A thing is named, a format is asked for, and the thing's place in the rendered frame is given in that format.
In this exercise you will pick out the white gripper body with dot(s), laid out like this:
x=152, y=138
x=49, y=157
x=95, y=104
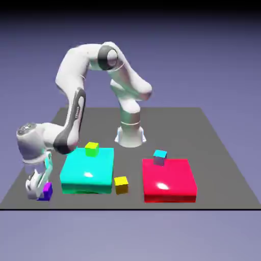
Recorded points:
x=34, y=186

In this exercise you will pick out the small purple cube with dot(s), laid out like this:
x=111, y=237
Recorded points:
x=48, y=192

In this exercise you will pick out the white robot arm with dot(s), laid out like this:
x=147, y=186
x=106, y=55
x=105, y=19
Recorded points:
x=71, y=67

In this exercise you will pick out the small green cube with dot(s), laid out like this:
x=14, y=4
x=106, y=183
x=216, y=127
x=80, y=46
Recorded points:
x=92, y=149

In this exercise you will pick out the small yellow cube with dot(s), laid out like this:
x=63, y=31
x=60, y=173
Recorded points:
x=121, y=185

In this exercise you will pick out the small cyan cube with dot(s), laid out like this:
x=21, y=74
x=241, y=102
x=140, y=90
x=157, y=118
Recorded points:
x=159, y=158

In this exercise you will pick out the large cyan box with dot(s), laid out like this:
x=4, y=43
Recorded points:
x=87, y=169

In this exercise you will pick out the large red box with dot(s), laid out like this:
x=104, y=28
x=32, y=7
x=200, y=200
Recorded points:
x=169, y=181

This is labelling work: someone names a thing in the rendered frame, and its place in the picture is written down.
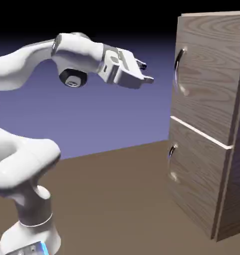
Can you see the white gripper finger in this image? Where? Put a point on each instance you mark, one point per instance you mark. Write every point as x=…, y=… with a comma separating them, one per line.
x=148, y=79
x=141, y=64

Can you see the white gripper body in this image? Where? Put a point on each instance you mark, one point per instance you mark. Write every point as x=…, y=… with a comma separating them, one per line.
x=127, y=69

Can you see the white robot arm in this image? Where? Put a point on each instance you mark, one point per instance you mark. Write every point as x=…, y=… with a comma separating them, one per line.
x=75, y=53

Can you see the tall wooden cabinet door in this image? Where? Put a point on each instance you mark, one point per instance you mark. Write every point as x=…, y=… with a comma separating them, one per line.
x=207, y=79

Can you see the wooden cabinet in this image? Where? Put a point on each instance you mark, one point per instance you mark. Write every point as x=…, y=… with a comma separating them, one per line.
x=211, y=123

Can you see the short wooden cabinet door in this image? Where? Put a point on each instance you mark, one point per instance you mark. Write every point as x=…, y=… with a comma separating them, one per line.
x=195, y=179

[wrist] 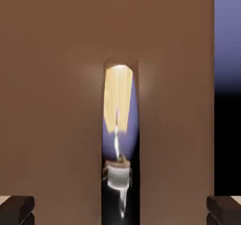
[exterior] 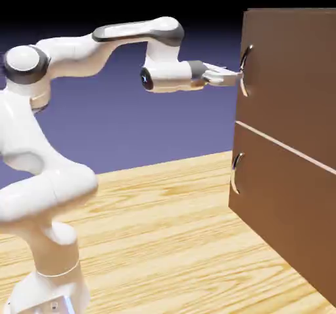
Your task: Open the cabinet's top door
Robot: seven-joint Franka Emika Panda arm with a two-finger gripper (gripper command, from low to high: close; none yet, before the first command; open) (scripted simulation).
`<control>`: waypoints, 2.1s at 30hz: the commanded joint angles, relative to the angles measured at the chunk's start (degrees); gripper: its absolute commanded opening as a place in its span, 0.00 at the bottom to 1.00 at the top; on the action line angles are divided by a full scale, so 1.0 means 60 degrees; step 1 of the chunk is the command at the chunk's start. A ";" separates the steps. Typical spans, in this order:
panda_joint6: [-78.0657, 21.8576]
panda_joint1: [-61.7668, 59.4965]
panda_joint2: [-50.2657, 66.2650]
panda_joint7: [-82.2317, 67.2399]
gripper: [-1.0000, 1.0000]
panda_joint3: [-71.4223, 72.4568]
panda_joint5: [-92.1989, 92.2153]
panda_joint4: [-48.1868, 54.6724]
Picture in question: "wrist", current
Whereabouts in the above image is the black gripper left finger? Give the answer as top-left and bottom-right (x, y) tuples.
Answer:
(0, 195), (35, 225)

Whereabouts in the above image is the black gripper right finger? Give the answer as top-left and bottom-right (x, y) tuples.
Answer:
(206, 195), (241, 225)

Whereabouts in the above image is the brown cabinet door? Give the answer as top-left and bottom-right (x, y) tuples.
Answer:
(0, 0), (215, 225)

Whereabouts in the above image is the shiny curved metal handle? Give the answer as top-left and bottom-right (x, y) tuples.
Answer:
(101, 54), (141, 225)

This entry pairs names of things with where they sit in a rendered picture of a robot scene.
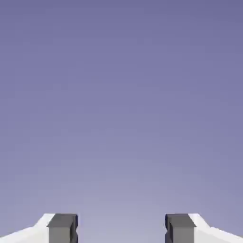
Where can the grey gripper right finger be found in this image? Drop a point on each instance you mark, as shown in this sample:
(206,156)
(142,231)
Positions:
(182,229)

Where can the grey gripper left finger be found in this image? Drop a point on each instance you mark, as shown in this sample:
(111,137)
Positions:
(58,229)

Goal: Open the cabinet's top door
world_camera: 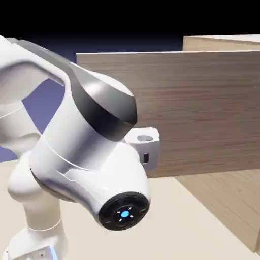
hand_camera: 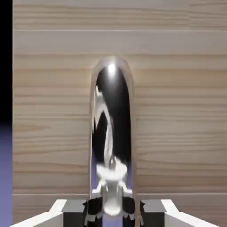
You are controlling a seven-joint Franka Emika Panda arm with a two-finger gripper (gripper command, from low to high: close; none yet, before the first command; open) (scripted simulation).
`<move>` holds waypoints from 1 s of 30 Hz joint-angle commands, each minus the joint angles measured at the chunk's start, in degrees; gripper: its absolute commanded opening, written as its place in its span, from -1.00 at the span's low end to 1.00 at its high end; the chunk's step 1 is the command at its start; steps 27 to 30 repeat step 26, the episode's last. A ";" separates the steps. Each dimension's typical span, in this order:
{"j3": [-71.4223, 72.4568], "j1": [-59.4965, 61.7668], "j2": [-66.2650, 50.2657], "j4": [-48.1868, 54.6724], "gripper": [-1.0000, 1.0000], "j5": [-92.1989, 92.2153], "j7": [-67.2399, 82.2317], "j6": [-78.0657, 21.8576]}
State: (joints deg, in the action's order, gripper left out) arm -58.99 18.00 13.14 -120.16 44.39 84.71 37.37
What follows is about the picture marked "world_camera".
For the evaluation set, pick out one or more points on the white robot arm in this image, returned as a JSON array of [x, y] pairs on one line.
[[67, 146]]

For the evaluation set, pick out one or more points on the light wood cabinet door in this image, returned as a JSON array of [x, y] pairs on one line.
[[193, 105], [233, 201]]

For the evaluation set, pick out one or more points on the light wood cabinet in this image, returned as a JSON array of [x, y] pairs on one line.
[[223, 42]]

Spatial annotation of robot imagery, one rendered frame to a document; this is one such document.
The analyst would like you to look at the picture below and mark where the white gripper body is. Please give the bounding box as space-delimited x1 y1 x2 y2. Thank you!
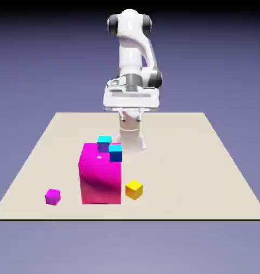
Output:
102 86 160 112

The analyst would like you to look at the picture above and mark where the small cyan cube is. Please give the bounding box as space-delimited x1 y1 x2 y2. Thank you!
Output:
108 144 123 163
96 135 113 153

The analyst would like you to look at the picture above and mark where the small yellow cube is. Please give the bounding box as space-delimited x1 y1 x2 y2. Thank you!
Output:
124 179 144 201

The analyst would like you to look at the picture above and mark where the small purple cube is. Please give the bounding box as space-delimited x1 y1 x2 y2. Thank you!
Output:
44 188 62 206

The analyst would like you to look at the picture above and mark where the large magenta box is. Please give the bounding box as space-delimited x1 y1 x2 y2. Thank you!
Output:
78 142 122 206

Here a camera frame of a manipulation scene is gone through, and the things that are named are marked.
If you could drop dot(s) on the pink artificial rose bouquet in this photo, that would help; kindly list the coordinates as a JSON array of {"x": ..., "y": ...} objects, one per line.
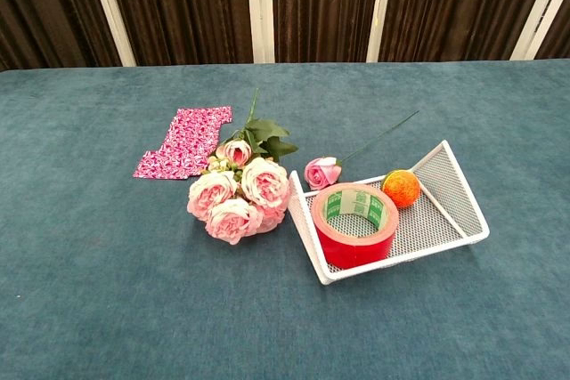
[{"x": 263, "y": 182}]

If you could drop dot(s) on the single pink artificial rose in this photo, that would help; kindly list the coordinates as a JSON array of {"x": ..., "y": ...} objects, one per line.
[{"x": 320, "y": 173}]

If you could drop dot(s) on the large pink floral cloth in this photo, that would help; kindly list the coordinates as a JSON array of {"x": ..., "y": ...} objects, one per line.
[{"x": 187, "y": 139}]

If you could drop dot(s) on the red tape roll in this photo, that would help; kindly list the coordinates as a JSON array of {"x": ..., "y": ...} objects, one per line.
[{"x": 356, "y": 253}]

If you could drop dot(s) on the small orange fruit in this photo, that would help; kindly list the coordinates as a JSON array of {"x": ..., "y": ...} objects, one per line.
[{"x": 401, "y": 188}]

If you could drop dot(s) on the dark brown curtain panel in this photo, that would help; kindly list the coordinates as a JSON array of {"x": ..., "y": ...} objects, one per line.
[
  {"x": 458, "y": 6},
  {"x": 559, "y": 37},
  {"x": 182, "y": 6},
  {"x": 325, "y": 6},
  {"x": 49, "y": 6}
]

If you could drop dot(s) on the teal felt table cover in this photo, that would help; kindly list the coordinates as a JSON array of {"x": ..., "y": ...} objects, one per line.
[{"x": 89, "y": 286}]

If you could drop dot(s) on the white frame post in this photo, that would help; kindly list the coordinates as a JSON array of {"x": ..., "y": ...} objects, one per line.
======
▶ **YOUR ASSIGNMENT**
If a line in the material contains "cyan", show it.

▶ **OUTPUT BELOW**
In this exercise you will pick out the small cyan cube with dot(s), laid out like this:
In this exercise you will pick out the large cyan box with dot(s), laid out like this:
The analyst would like you to look at the picture above and mark where the small cyan cube is. Please give the bounding box as space-delimited x1 y1 x2 y2. Thank you!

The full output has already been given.